**Directions**
Would you repeat exactly the part of the listing below that runs from the line containing "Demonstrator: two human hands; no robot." down to the line containing "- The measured", inclusive, and nothing else?

___ Supplied material ___

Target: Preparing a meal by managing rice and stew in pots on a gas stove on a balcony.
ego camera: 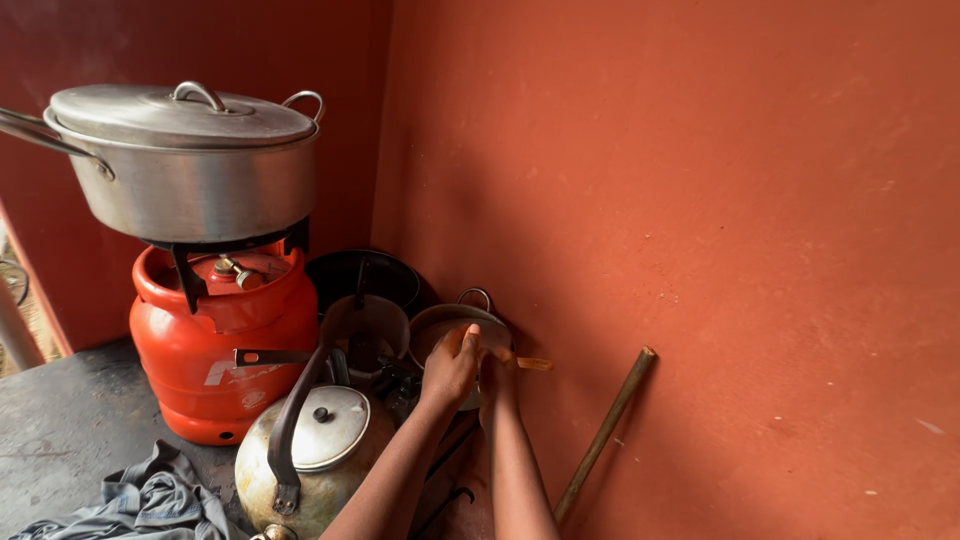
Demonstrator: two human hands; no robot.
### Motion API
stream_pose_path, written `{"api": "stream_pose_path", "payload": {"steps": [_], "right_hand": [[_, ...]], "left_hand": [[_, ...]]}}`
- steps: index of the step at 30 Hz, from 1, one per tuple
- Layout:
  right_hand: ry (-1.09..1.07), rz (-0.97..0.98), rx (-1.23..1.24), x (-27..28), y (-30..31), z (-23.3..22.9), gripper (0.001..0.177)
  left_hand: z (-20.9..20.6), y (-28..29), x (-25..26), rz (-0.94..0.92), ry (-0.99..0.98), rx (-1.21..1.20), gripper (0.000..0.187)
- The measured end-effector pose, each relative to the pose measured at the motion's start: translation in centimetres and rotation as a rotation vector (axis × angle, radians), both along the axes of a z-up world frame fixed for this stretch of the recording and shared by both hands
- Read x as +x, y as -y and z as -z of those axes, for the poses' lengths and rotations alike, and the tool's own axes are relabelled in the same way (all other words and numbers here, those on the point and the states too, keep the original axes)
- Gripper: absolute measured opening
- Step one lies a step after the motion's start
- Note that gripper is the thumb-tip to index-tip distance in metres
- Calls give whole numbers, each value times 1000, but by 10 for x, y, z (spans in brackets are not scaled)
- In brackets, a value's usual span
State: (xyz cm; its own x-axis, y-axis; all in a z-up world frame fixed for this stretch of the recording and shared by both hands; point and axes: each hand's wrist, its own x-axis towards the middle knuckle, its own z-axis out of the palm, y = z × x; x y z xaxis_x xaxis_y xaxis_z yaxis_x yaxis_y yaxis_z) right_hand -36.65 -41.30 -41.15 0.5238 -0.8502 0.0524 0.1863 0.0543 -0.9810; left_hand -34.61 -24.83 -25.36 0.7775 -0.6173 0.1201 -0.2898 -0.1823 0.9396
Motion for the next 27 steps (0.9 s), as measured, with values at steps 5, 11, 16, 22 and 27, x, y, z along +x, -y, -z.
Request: {"api": "stream_pose_path", "payload": {"steps": [5, 11, 16, 22, 27], "right_hand": [[-28, -71, 222, 10, -7, 27, 31], [-465, -229, -65, 16, -17, 56, 48], [-279, -453, -113, 51, 15, 100, 57], [515, -452, 832, 56, 4, 87, 69], [219, -358, 667, 67, 2, 87, 66]], "left_hand": [[16, -2, -2, -19, -30, 71, 59], [24, -5, -8, -20, -52, 131, 61], [39, 2, 0, -37, -17, 123, 61], [28, -3, -6, -30, -46, 119, 60], [26, -4, -2, -44, 34, 103, 60]]}}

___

**Output of the task**
Demonstrator: two human hands; no robot.
### Motion API
stream_pose_path, written `{"api": "stream_pose_path", "payload": {"steps": [_], "right_hand": [[_, ...]], "left_hand": [[_, ...]]}}`
- steps: index of the step at 30 Hz, from 1, one per tuple
- Layout:
  right_hand: ry (-1.09..1.07), rz (-0.97..0.98), rx (-1.23..1.24), x (-27..28), y (-30..31), z (-23.3..22.9), gripper (0.001..0.177)
  left_hand: z (-20.9..20.6), y (-28..29), x (-25..26), rz (-0.94..0.92), ry (-0.99..0.98), rx (-1.21..1.20), gripper (0.000..0.187)
- The measured end-effector pose, each relative to the pose measured at the motion's start: translation in centimetres and rotation as a rotation vector (axis × angle, radians), both along the axes of a z-up world frame fixed for this stretch of the recording and shared by both hands

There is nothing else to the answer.